I've been thinking about this formalist float as I write about computers struggling with human language. The 'real' world, with all of its complexity, cannot be rendered accurately in symbols. That's why we use the symbols in the first place: to generalize. In a sense, each word we use is as imprecise as that key the McDonald's worker punches for the quarter pounder. There's something I'm thinking, it's as unique to me as the sandwich with the pickle and the dab of mayonnaise. But you and I don't share a word for that exact thought. So I come as close as I can with our formal vocabulary, and then we use gestures, voice tone, context, and shared memories to narrow the gap between the formal and the individual case. It's that cultural negotiation that the computer cannot understand.

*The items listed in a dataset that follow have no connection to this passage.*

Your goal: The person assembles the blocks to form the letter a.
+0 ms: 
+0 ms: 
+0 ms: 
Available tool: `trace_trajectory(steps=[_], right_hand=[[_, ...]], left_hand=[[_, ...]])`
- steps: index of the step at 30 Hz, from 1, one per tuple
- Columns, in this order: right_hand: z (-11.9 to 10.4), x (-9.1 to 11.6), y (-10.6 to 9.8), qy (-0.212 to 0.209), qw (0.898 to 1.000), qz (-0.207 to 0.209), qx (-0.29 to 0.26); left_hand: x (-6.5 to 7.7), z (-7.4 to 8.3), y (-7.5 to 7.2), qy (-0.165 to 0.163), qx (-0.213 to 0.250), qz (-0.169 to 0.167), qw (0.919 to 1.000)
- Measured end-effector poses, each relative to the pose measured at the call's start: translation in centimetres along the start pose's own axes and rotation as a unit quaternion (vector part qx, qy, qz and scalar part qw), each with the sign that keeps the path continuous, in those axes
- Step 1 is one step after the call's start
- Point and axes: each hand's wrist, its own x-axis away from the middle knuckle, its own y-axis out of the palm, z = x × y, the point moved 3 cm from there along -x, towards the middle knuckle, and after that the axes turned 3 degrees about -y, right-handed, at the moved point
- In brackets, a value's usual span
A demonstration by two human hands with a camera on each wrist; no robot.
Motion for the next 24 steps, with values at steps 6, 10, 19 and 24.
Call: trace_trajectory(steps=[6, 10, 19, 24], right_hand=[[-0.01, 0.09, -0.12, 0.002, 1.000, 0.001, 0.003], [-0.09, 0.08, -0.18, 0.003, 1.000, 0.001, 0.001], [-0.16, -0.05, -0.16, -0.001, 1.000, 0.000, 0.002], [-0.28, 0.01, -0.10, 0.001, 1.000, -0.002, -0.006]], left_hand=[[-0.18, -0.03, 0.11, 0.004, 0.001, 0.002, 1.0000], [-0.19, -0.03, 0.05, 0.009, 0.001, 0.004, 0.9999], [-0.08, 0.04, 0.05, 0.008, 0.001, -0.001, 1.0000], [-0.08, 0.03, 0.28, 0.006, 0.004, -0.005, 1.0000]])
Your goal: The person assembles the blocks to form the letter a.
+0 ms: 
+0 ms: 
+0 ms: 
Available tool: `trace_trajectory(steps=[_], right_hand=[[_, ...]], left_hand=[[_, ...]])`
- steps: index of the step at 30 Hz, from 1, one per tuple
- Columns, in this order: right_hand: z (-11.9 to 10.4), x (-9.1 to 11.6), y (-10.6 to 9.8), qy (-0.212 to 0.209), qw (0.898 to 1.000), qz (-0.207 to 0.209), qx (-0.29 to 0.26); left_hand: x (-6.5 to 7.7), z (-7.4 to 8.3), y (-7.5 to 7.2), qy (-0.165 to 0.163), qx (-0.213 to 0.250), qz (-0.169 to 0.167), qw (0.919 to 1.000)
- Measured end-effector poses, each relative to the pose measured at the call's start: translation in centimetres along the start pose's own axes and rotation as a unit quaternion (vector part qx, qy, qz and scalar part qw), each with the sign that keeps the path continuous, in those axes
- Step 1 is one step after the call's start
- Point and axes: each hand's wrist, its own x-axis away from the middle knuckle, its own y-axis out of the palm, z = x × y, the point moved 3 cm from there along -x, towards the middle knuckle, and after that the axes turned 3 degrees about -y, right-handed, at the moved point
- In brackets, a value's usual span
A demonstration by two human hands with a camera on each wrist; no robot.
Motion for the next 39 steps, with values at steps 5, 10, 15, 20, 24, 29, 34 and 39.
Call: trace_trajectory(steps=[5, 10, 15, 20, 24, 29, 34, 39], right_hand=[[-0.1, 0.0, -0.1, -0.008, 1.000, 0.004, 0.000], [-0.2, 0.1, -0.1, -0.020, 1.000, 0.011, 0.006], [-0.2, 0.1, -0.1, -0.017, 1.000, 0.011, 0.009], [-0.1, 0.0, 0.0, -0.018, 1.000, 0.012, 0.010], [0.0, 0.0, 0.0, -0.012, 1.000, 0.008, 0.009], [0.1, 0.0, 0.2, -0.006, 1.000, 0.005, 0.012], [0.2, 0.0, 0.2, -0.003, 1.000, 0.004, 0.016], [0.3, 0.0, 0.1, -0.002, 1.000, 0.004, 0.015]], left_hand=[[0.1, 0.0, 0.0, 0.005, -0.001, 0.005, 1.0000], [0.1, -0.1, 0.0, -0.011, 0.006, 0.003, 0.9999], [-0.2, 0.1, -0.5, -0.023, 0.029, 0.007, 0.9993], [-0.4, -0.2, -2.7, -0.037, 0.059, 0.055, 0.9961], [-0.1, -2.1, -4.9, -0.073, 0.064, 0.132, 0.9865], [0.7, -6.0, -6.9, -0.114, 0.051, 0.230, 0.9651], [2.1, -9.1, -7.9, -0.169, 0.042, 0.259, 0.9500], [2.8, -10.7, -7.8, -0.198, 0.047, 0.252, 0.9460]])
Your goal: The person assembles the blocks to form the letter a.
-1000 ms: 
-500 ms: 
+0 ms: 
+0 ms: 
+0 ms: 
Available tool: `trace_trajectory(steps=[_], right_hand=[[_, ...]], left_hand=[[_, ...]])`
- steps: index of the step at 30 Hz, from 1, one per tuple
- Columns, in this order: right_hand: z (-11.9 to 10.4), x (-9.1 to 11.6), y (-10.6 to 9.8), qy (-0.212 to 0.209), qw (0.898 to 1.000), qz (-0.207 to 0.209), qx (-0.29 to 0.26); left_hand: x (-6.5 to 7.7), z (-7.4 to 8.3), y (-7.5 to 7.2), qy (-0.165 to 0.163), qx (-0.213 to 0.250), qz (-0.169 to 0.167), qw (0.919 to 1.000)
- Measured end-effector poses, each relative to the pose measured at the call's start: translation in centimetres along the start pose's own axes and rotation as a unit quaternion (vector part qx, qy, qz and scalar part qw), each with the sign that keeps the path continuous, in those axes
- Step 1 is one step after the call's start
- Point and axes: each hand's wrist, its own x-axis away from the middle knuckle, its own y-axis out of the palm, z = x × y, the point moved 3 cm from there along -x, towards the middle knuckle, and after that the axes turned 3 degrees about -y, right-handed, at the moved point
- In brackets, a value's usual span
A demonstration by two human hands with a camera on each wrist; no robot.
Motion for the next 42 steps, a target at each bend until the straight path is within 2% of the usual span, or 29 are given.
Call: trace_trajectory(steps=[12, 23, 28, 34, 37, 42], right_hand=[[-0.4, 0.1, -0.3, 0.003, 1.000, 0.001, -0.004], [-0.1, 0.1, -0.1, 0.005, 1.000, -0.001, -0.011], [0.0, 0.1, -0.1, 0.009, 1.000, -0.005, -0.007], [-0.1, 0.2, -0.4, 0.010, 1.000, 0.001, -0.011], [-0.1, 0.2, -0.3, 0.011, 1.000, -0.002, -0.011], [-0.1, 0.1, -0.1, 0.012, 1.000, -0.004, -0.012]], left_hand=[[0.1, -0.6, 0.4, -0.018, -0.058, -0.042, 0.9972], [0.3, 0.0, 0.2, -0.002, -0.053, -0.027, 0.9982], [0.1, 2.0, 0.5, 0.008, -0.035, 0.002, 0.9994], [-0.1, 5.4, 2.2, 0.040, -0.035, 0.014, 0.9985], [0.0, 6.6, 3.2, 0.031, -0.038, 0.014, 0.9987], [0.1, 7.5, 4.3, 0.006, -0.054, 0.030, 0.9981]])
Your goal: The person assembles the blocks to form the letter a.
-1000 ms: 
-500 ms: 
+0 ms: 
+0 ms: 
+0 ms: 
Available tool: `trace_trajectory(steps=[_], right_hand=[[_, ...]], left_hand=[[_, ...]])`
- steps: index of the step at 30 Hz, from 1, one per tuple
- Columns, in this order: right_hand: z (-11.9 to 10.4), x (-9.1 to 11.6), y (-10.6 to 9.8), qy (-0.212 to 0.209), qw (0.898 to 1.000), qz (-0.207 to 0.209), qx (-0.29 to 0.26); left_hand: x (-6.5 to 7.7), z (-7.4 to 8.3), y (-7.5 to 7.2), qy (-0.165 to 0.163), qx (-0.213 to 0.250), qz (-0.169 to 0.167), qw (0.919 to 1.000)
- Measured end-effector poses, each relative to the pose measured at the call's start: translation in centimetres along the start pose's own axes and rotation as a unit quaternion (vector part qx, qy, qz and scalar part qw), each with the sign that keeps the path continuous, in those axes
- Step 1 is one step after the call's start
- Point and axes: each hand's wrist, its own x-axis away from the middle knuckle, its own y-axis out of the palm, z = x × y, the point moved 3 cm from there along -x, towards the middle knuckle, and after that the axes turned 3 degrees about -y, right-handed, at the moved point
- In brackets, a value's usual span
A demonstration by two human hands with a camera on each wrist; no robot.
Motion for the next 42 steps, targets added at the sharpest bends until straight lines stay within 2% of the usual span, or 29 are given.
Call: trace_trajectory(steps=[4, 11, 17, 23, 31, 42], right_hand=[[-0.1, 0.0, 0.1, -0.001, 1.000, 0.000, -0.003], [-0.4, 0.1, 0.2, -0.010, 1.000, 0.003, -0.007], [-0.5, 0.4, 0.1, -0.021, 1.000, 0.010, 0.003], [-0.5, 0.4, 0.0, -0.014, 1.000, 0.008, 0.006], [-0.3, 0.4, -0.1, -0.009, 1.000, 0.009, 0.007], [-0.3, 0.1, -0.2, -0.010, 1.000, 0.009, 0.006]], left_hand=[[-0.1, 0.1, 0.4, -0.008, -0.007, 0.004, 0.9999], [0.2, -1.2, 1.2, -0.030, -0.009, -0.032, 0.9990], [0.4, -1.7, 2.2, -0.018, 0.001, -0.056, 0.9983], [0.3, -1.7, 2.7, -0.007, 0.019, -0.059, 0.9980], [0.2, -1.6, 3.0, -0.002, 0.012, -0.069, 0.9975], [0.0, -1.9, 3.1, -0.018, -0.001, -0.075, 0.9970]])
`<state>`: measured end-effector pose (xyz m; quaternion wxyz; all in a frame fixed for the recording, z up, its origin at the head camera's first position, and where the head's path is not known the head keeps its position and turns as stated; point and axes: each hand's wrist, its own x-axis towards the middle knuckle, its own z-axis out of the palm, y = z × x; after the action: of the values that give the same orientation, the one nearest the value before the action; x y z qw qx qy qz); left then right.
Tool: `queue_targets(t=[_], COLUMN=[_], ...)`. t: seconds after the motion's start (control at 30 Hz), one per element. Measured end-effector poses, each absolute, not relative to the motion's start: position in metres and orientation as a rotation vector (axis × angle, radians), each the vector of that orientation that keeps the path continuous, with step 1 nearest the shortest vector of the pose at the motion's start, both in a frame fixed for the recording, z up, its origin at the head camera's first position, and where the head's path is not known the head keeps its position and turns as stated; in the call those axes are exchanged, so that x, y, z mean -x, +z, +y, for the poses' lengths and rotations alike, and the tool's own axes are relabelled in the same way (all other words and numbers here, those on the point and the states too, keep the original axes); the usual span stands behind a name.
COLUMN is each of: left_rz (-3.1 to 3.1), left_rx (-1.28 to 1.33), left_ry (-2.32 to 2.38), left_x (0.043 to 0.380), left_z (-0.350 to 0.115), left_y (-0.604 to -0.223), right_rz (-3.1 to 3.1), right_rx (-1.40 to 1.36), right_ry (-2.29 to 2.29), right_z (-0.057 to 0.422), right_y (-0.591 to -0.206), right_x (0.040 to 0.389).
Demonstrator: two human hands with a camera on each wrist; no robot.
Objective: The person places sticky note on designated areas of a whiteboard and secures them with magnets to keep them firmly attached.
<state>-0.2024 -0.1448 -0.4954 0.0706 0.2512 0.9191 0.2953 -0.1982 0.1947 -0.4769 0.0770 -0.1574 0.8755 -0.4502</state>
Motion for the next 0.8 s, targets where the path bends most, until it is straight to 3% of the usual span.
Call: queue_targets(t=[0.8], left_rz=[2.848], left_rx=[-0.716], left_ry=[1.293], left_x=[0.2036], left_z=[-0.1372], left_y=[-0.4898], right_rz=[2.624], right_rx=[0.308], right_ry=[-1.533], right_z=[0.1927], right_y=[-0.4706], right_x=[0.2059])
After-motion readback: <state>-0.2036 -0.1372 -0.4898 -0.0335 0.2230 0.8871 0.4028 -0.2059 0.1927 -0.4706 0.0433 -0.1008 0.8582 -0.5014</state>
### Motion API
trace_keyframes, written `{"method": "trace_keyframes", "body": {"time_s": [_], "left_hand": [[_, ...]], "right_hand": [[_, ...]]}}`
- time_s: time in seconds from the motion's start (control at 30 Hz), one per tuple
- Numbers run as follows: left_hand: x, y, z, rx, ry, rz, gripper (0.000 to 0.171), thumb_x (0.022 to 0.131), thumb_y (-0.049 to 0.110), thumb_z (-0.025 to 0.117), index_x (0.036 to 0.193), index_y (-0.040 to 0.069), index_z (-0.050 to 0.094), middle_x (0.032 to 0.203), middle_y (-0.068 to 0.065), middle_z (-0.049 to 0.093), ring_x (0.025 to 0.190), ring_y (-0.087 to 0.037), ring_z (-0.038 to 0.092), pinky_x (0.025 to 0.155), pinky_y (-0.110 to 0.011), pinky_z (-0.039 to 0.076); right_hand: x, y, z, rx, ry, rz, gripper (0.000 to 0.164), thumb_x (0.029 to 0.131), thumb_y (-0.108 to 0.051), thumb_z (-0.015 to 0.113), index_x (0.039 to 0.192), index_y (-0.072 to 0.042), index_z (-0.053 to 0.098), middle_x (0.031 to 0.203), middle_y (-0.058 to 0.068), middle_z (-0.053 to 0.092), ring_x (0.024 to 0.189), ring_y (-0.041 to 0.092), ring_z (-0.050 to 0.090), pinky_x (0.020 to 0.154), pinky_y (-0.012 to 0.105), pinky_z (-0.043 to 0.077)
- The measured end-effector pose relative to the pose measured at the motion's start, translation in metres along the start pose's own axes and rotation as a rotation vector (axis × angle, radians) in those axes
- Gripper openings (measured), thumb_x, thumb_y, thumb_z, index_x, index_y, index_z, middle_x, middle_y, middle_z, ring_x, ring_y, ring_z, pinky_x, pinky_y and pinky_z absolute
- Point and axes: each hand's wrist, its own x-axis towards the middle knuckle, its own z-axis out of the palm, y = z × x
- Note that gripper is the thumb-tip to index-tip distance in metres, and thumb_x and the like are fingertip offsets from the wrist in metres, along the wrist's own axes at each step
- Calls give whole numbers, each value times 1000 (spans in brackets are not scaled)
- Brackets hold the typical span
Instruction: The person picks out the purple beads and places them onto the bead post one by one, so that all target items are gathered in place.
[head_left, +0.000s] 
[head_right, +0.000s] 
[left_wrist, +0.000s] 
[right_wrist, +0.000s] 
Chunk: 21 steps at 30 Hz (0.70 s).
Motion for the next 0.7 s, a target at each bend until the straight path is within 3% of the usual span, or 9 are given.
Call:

We need words to be inexact, because if they were too precise we'd each have a unique vocabulary of several billion words, all of them intelligible to every one else. (Maybe that's what animals have.) I'd have a unique word for the sip of coffee I just took at 6:59 on this fifth of July, which was flavored with the anxiety that I'd better get out on my bike before the day heats up. (That would be as useless to me as to everyone else. A word has to be used at least twice to have any purpose.)
If you think about it, each word is a lingua franca, a fragment of a clumsy common language we struggle with. Imagine I say that I'm 'weary.' I'm thinking one thing, and you might have a very different idea. Maybe I carried a load a long way in the sun. I may have a troubled child. I may have argued with my editor or spent fruitless hours trying to balance my checkbook. You certainly have different ideas, based on your own experience, about what 'weary' means. In addition to all different meanings, it might also send other signals to you. Maybe where you come from, it has a slightly rarefied feel, and you're wondering whether I'm signaling my sophistication. In any case, we don't know what each other is thinking. But that single word 'weary' extends a tiny bridge between us.
Now, with that bridge in place, the word shared, we dig deeper to see if we can agree on its meaning. You study my expression and my tone of voice. That communicates a lot. Someone who has won the Boston Marathon might look contentedly weary. Another, in a divorce hearing, looks anything but. I may slack my jaw in an exaggerated way, illustrating the word with a gesture, as if to say, 'Know what I mean?' In this tiny negotiation, we're bridging the formalist float. And closing that gap is the challenge for computers like IBM's Watson, the one I'm writing about.
As computers struggle to bridge the formalist float, millions of humans are making it even more difficult for them. We're distancing ourselves from formal structures. With shorthand and abbreviations in text messages, many of us are creating our own patois. Humans have done this forever. It's how Spanish, Portuguese, Italian and French all grew out of Latin. But technology is speeding it up. The meaning of a single emoticon--;...gt;)--evolves day by day, tribe by tribe.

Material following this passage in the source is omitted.